こんにちは、住まいのお悩み無料相談、アリネットで住まいのお悩み相談を受けている不動産鑑定士補兼相続アドバイザーの相楽です。
相続時に様々な事情から遺産放棄をすることがあります。
これは被相続人の遺産を一切受け取らないことですが、放棄について理解が足りないと後で後悔することになります。
そこで今回は、遺産放棄について解説していきます。
1.遺産放棄の基礎知識
まずは、遺産放棄の基本事項について解説します。
1-1.遺産放棄の理由
遺産相続の放棄は、被相続人に多額の借金がある、連帯保証人になっている、他の相続人に遺産を渡したい、相続人同士の争いを避けたいなどの理由で行われます。
1-2.遺産放棄の効果
相続を放棄すると被相続人の財産はもちろん、借金や連帯保証など一切の財産を受け継ぎません。
相続後に新たに借金などの債務が見つかっても、放棄をした人は返済義務がありません。
1-3.例外的に受け取れる財産
しかし、相続を放棄しても受け取れる財産があります。
生命保険金や死亡退職金がこれに該当します。
これらは被相続人の財産ではなく、生命保険金や死亡退職金を受け取った人の固有の財産と解釈されます。
そのため、相続の放棄に関係なく受け取ることができます。
ただし、死亡退職金は受給権者が事業者の定める内規等で定められていない場合、被相続人の権利と解釈されるため相続財産に含まれます。
2.遺産放棄の手続き
続いて、遺産放棄の手続きについて解説します。
2-1.遺産放棄の申請方法
遺産相続の放棄は、家庭裁判所で『遺産放棄』を認められなければ放棄できません。
家庭裁判所では、放棄の申述書、被相続人の住民票除票もしくは戸籍附票、放棄する人の戸籍謄本などの書類に、手数料分の収入印紙、連絡用の切手を合わせて提出します。
2-2.意思確認の方法
手続きをした後、家庭裁判所から最終的な意思の確認が行われます。
確認方法は照会書や面談など、家庭裁判所や放棄の内容によって異なりますが、確認が終わり受理されると申述受理通知書が届き、手続きは完了します。
2-3.手続きの期限と延長申請
なお、この手続きは相続が開始してから3ヶ月以内に行わなければなりません。
期限を過ぎると、その遺産相続は単純承認、つまり強制的に全ての財産を相続しなければなりません。

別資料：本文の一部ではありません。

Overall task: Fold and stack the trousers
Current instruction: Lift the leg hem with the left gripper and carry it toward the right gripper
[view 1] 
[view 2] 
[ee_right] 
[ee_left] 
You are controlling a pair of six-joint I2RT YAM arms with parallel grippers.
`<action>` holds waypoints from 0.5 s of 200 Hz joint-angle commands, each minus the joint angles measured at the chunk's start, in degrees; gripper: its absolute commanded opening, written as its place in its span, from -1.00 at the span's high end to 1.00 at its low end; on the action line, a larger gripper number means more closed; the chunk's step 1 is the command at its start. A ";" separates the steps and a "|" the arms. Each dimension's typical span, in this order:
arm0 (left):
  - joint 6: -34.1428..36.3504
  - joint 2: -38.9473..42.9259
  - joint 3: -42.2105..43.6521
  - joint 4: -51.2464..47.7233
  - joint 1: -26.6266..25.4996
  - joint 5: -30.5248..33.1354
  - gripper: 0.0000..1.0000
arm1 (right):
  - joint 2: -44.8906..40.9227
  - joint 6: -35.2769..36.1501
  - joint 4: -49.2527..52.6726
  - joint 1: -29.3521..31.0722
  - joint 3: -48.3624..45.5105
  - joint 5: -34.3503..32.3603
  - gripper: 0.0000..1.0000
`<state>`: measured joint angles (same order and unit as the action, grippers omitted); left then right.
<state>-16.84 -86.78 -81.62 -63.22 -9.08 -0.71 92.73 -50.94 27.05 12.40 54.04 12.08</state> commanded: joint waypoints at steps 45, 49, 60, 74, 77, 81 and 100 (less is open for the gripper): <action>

ただし、その期限までに遺産放棄の判断に必要な資料などを準備できない場合には、期限を延長する申立てを家庭裁判所で行うことができます。
3.遺産放棄で後悔しないための注意点
最後に、遺産放棄で後悔しないための注意点について解説します。
3-1.遺産放棄の撤回
遺産相続の放棄は、一度放棄が認められたら、原則、撤回することができません。
しかし、例外的に相続の放棄を取り消すことは可能です。
それは相続の放棄が詐欺や脅迫によって行われた場合です。
この場合は家庭裁判所で取り消しの手続きを行います。
なお、詐欺に気付いてから6ヶ月を経過した場合、または相続の放棄後10年を経過した場合は、時効によって取り消しが認められません。
3-2.代襲相続の不適用
また、遺産相続の放棄をした場合は、その相続人は元々相続権を有しないものとされますので、当然、代襲相続も適用されません。
3-3.専門家への相談
遺産放棄で後悔することのないように、放棄の手続きを行う前に弁護士や司法書士などの専門家に相談することをお勧めします。